Records for the exercise below:

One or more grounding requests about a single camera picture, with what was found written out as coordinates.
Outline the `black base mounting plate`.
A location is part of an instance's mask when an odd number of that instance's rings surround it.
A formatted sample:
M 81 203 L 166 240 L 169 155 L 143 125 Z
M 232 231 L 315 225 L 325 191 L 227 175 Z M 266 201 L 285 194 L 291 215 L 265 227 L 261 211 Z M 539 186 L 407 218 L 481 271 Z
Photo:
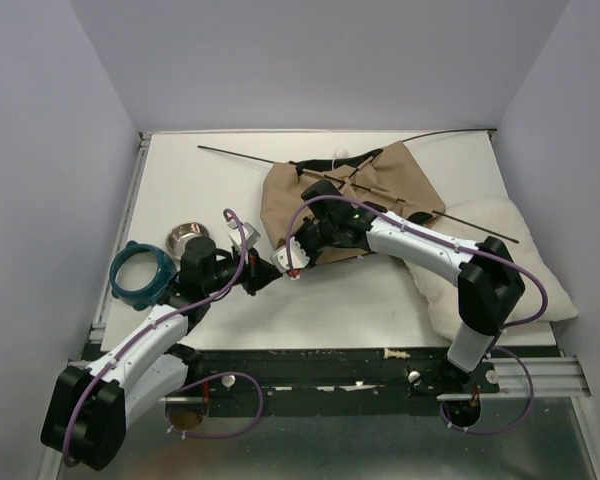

End of Records for the exercise.

**What is being asked**
Exclude the pictures, then retype every record exactly.

**Solution**
One or more grounding requests about a single camera picture, with what was found written out as coordinates.
Outline the `black base mounting plate`.
A location is part of an instance's mask when an odd number of that instance's rings surround it.
A formatted sample:
M 81 203 L 166 240 L 169 155 L 143 125 Z
M 232 231 L 315 225 L 325 191 L 227 175 Z M 266 201 L 285 194 L 291 215 L 265 227 L 261 211 Z M 539 186 L 407 218 L 481 271 Z
Photo:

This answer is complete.